That doesn't make it any better. For that to potentially work the campaign actually has to last a certain length of time. And assuming it does, having a different result later isn't going to change the feeling that the initial result felt like bullshit.

Fundamentally you need sound mechanics where excuses like these aren't necessary. Rule zero can still exist, because no game is perfect. But a game should never be designed with rule zero in mind. And rule zero should never be invoked to justify a particular mechanic in the context of game design. Rule zero can be valid in play. But that's not the topic of this thread.
 
That doesn't make it any better. For that to potentially work the campaign actually has to last a certain length of time.
No, it doesn't. The example shows how the approach is consistent, sound, and makes skill level meaningful. No events have to turn out exactly like that for the things to be true that it shows are true. Which is what examples are for.

And assuming it does, having a different result later isn't going to change the feeling that the initial result felt like bullshit.

But the initial result doesn't in practice feel like bullshit.
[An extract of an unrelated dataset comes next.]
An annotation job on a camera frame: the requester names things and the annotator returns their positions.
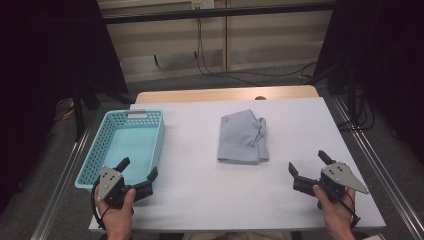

As I pointed out to you in post #684 and ffilz ffilz clarified in post #709, this is exactly equivalent to rolling lock quality-and-condition and then using a mechanic in which a certain skill level or better is necessary and sufficient to open each lock. Which looks a lot like what we see in reality.

Fundamentally you need sound mechanics where excuses like these aren't necessary.

My interpretation of what dice represent is independent of what mechanics are being used. It is a perspective, not an excuse.

As I said, I think everyone who wants to understand already does understand.
 
If you have a character concept of proficiency in a skill. And they keep failing at it because the skill is so low. And your excuse is they weren't prepared and didn't bring WD-40 with them, that might fly once. But after that it's going to stretch suspension of disbelief, and they're going to think that it's bullshit they can't explicitly carry a can of WD-40 with them to deal with the rusty locks. Because the next time they fail, it's still represented by them not having been competent enough to prepare properly.
 
If you have a character concept of proficiency in a skill. And they keep failing at it because the skill is so low. And your excuse is they weren't prepared and didn't bring WD-40 with them, that might fly once. But after that it's going to stretch suspension of disbelief, and they're going to think that it's bullshit they can't explicitly carry a can of WD-40 with them to deal with the rusty locks. Because the next time they fail, it's still represented by them not having been competent enough to prepare properly.
I think you are deliberately misinterpreting me. The character's degree of preparation is explicitly represented by whether they have basic equipment that gives a penalty, standard equipment, or advanced equipment that gives a bonus.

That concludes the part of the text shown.